It’s less than a month into President Trump’s term, yet Richard Epstein, the distinguished law professor, says it’s time for Trump to resign. Certain conservatives, and “classical liberals” as Epstein calls himself, have fantasized about a Trump exit since shortly after his entrance to the political scene. (I wished for it, but never expected it).
Some fancied that, having boosted his brand, he would drop out of the primaries. Some dreamed that, in the face of bad poll numbers, he would drop out of the general election. Now, the suggestion is that he should stand down from office and let Mike Pence take over.
Epstein is realistic enough to concede that Trump isn’t going anywhere. He writes: “I think that there is ample reason to call for Trump’s resignation, even though I know full well that my advice will not be heeded.” The key point, he says, is that “the alternative [to Trump] is no longer Hillary Clinton, but Mike Pence.”
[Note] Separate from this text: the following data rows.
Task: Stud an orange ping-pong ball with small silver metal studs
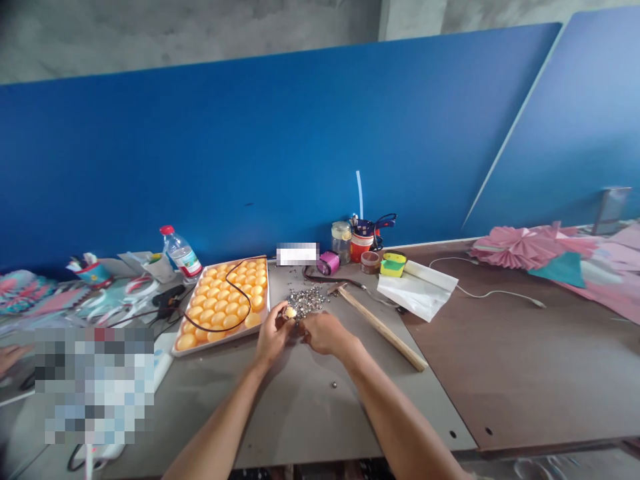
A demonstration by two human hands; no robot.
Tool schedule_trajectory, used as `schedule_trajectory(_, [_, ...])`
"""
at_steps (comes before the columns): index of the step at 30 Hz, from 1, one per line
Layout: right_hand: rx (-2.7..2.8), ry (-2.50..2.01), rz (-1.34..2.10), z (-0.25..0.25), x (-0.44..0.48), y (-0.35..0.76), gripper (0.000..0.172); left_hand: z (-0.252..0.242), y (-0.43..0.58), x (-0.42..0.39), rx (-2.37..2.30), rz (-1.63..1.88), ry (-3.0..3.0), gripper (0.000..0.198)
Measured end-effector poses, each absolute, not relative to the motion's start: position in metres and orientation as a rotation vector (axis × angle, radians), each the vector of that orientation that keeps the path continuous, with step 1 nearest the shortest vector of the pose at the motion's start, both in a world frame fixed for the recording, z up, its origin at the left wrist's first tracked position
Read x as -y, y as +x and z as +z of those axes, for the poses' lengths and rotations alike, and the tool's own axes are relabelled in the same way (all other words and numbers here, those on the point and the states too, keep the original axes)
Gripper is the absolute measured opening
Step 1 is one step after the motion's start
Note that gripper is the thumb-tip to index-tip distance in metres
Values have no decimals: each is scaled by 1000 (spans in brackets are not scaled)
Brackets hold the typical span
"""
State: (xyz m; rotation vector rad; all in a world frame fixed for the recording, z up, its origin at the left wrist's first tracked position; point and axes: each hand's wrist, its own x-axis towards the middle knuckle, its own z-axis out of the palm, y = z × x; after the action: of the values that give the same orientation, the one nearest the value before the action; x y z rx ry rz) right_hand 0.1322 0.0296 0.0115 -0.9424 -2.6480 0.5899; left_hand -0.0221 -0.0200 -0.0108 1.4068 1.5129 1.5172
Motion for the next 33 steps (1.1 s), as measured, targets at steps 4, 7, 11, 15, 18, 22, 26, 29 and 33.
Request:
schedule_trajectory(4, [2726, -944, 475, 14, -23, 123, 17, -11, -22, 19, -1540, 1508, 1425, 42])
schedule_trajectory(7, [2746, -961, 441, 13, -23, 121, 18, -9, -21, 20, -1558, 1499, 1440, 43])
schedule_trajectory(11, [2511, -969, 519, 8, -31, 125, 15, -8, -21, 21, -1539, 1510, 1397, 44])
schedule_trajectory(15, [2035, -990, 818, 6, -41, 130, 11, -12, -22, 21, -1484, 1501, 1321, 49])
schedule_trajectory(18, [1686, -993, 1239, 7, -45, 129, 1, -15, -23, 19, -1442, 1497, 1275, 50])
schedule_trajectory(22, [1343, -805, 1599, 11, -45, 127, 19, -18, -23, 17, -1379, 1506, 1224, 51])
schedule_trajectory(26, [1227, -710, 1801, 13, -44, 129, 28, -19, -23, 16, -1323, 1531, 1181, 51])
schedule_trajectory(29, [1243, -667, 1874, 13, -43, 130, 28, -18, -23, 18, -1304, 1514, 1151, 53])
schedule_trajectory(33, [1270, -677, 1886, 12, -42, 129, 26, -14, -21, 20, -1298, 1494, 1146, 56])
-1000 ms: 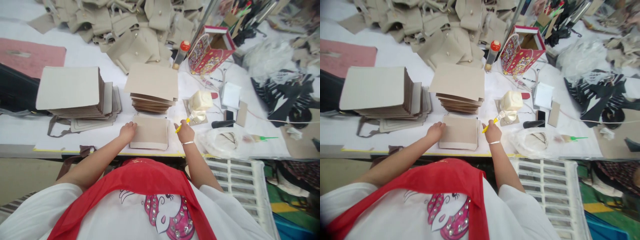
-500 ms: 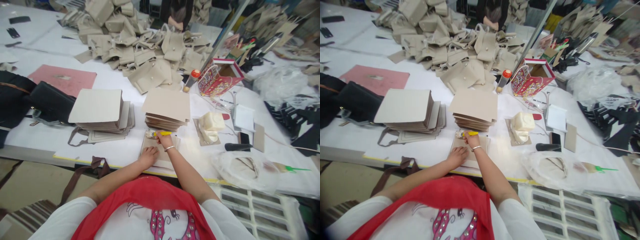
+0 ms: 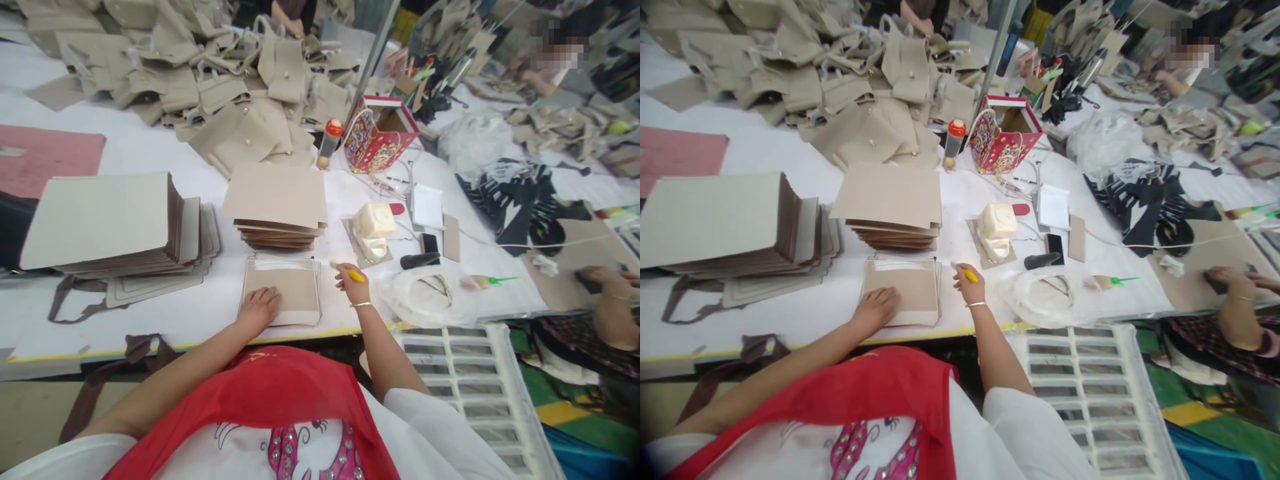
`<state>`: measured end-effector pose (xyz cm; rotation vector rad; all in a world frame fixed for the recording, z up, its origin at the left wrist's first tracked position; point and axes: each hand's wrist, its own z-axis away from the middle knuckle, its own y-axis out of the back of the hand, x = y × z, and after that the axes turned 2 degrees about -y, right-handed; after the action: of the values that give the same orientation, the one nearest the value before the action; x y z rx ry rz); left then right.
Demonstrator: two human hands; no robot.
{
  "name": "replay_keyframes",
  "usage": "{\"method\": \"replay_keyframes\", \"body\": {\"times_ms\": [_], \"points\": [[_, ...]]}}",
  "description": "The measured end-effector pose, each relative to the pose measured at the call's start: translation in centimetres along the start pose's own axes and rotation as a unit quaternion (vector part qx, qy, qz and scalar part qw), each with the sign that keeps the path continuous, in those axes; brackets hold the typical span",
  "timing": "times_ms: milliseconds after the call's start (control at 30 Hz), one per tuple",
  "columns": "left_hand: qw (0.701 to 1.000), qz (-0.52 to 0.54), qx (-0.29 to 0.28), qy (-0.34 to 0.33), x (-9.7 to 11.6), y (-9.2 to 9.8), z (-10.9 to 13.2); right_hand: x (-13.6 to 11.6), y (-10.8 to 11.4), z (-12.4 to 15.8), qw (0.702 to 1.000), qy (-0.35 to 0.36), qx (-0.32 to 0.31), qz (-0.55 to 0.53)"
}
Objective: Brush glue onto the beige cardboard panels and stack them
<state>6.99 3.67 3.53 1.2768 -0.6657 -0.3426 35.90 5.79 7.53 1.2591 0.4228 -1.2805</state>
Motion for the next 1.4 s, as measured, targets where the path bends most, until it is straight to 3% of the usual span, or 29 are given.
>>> {"method": "replay_keyframes", "body": {"times_ms": [133,233,300,400,567,667,800,867,900,967,1033,1100,1200,1300,1400], "points": [[1.0,-0.014,-0.005,0.003,0.3,0.1,-0.1,4.0,1.8,1.7,0.977,0.1,0.01,0.187],[1.0,-0.02,-0.006,0.003,0.4,0.0,-0.1,6.9,0.4,2.9,0.912,0.181,-0.008,0.368],[1.0,-0.017,-0.01,0.005,0.6,0.1,-0.2,8.5,-0.8,3.5,0.873,0.229,-0.03,0.429],[1.0,-0.012,-0.018,0.015,1.0,0.4,-0.3,10.1,-1.9,3.8,0.853,0.243,-0.027,0.461],[0.999,-0.018,-0.036,0.028,1.4,1.0,-0.3,10.3,-0.8,3.0,0.859,0.236,-0.024,0.453],[0.999,-0.001,-0.04,0.029,1.3,1.4,-0.4,8.7,0.7,3.2,0.896,0.206,0.015,0.394],[0.99,0.121,0.025,0.061,2.3,2.3,-1.7,5.0,2.8,5.2,0.952,0.186,0.029,0.24],[0.957,0.264,0.034,0.111,3.6,2.9,-2.8,3.0,3.5,6.4,0.967,0.19,-0.009,0.172],[0.923,0.356,0.016,0.144,4.3,3.2,-3.5,2.1,3.7,6.9,0.971,0.188,-0.028,0.144],[0.813,0.545,-0.052,0.198,5.7,3.8,-4.6,0.7,3.8,7.6,0.977,0.182,-0.062,0.094],[0.693,0.68,-0.112,0.209,6.5,4.2,-5.5,-0.1,3.4,7.8,0.978,0.183,-0.089,0.056],[0.624,0.744,-0.112,0.214,6.7,4.4,-5.8,-0.6,2.6,7.6,0.977,0.184,-0.101,0.039],[0.608,0.753,-0.029,0.251,5.8,4.3,-5.7,-1.0,1.1,7.0,0.977,0.178,-0.11,0.041],[0.627,0.727,0.042,0.275,4.1,4.1,-5.2,-1.2,-0.4,6.5,0.972,0.182,-0.132,0.066],[0.642,0.704,0.084,0.292,2.0,4.1,-4.5,-1.0,-1.8,6.0,0.966,0.199,-0.107,0.125]]}}
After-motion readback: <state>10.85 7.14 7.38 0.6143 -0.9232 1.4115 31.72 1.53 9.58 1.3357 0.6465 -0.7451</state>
I disagree. Because he won’t resign, the realistic alternative to Trump is a version of Trump hobbled by conservative calls for his resignation. That version will be less able to implement his program which, Epstein acknowledges, contains important elements that conservatives should like. Thus, calls for Trump’s resignation will be a boon to leftists and a blow, on balance, to conservatives.
Moreover, there is no reason why Trump should resign. The American people elected him, not Pence, to be our president. Calling for that outcome to be reversed after one month would make conservatives look as foolish and anti-democratic as liberals and hard leftists. It would also badly split the conservative movement, enabling pro-Trump elements to complain that their man was stabbed in the back.
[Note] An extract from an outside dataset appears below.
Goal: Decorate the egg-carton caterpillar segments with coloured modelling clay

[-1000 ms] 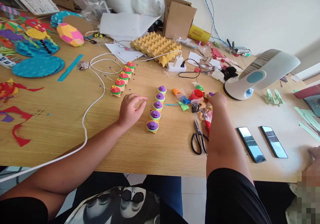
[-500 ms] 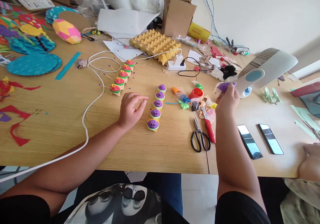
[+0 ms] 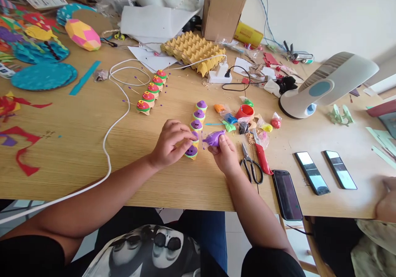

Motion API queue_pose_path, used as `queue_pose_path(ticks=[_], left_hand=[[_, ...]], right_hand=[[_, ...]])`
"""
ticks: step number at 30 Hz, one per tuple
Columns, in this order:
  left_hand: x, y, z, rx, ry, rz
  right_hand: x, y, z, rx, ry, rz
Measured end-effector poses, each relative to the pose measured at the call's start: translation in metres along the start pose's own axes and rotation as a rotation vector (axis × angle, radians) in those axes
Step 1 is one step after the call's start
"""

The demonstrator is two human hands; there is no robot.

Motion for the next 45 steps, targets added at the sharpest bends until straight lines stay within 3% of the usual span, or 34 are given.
queue_pose_path(ticks=[5, 8, 12, 25, 45], left_hand=[[0.0, -0.002, -0.003, -0.061, -0.018, -0.023], [0.0, -0.001, -0.002, -0.115, -0.033, -0.015], [0.001, -0.002, -0.002, -0.18, -0.014, -0.002], [0.001, 0.003, -0.007, -0.229, 0.05, 0.02], [0.003, 0.01, -0.011, -0.309, 0.129, 0.072]], right_hand=[[0.0, -0.009, 0.001, -0.064, 0.122, -0.052], [0.0, -0.011, 0.005, -0.165, 0.169, 0.008], [0.001, -0.011, 0.01, -0.336, 0.103, 0.067], [0.001, -0.014, 0.007, -0.178, 0.138, 0.034], [0.002, -0.01, 0.01, -0.312, 0.123, 0.071]])
Point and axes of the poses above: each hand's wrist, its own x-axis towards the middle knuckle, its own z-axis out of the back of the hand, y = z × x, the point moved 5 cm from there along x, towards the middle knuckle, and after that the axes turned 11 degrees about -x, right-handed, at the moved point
Epstein points to nothing that justifies his call for Trump’s resignation. He says that Trump is anti-free trade. It remains to be seen how hostile to free trade Trump actually is. In any case, substantive disagreement with a president’s policy doesn’t warrant that president’s resignation.
Epstein cites the executive order on entry into the U.S. He considers it unconstitutional, but concedes that other formidable legal scholars disagree with him. Epstein points to the seriously flawed roll-out. But the poor roll-out of a single program doesn’t justify calls for a president’s resignation.
He points to Trump’s deeply flawed character, but not to any manifestation of it that supports overturning the election. Epstein refers to Trump’s “immoral flirtation with Vladimir Putin, but not to any concessions he has made to the Russian strongman. Calling Putin a “strong leader” hardly constitutes “immoral” behavior
The Trump administration holds promise (and, yes, some peril) for conservatives. We need to keep our nerve, criticizing the president when warranted but eschewing invitations to help sink him.